Kreamer later testified that, between January and July 2003, “she was planning a settlement demand to be submitted to opposing counsel on behalf of the Client,” Souder wrote. “To the extent [Kreamer] was ‘planning,’ it was apparently a cerebral exercise undertaken without the benefit of information concerning the opposing party’s current financial information.”
In September 2003, Sporay retained new counsel. Kreamer struck her appearance in the case, but did not turn over her files to Sporay’s attorney until her peer review meeting in the disciplinary action, in February 2004.
Souder found, and the Court of Appeals agreed, that Kreamer had violated Maryland Rules of Professional Responsibility 1.3 (diligence), 1.4 (communication with clients) and 8.1 (response to disciplinary authority), but not 1.1 (competence).

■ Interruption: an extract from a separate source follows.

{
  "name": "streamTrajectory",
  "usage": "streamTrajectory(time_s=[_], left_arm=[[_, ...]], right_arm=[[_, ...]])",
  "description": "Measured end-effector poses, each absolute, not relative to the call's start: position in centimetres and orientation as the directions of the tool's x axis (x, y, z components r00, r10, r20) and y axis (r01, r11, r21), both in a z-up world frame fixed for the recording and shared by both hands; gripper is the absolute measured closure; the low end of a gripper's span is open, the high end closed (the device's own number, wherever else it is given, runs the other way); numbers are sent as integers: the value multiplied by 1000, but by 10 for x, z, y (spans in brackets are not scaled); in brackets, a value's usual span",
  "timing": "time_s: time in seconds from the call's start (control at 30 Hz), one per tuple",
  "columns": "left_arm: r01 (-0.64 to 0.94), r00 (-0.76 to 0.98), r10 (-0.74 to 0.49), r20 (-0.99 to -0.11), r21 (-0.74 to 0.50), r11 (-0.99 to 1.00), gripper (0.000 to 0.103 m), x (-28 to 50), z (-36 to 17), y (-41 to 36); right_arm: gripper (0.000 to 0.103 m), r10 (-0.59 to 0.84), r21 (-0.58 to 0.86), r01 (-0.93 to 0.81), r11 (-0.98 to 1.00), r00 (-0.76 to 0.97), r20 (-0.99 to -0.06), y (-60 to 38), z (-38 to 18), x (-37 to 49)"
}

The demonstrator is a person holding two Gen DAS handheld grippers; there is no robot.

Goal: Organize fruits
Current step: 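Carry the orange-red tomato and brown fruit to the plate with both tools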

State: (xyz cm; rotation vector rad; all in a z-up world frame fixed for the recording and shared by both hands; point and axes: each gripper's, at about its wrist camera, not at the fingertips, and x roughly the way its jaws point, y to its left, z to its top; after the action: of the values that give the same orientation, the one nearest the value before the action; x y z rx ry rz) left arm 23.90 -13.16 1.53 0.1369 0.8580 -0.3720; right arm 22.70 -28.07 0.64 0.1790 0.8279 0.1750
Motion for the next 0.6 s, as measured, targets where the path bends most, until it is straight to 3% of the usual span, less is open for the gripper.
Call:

“Having considered the particular facts and circumstances of this case and Ms. Kreamer’s prior discipline history,” the Court of Appeals concluded last week, “we think the appropriate sanction is an indefinite suspension with the right to reapply for reinstatement after the expiration of six months.”
Despite an endorsement from The Baltimore Sun, Kreamer, a Democrat, lost her 2002 bid to represent Hickory, Forest Green, Aberdeen and Churchville on the Harford County Council to Richard Slutzky, a teacher at Aberdeen High.
Kreamer also vied for the Democratic Party’s nomination for Congress in 1990 and 1994, but was defeated. Later in 1994, she ran unsuccessfully for lieutenant governor on a primary slate headed by then-state Sen. Mary A. Boergers, D-Montgomery, in what was billed as “Maryland’s first all-woman ticket.”